◆ YOUR OBJECTIVE ◆
Which lines below hold the word "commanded"? Copy all of them.

•••••

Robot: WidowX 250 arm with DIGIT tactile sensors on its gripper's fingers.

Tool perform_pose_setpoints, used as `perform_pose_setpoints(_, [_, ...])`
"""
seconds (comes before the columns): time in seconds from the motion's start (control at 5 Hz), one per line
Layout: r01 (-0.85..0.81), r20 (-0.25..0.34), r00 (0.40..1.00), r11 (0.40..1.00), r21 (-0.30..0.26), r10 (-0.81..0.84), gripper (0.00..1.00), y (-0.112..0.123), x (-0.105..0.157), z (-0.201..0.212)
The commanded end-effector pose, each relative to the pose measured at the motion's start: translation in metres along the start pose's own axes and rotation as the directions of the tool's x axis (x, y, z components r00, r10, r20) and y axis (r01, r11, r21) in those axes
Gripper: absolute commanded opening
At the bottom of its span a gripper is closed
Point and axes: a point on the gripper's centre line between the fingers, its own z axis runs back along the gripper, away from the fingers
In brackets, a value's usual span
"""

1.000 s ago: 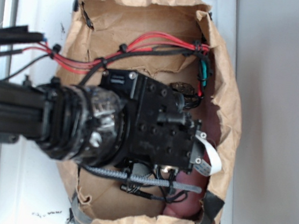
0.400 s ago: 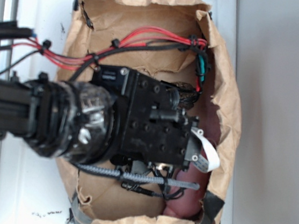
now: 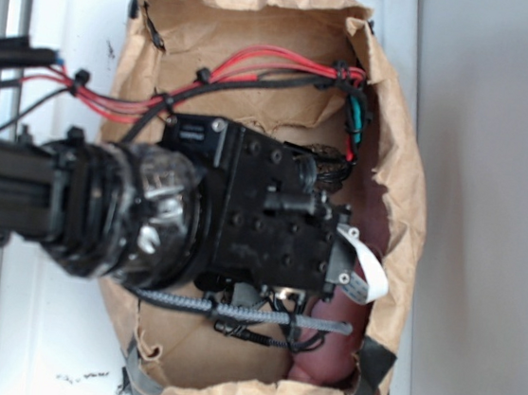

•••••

◆ ANSWER BELOW ◆
The commanded end-effector pose, each relative to the pose measured at the motion's start: translation in metres along the start pose's own axes and rotation as the directions of the tool's x axis (x, y, z components r00, r10, r20) and y axis (r01, r11, r21) in those axes
Gripper: absolute commanded opening

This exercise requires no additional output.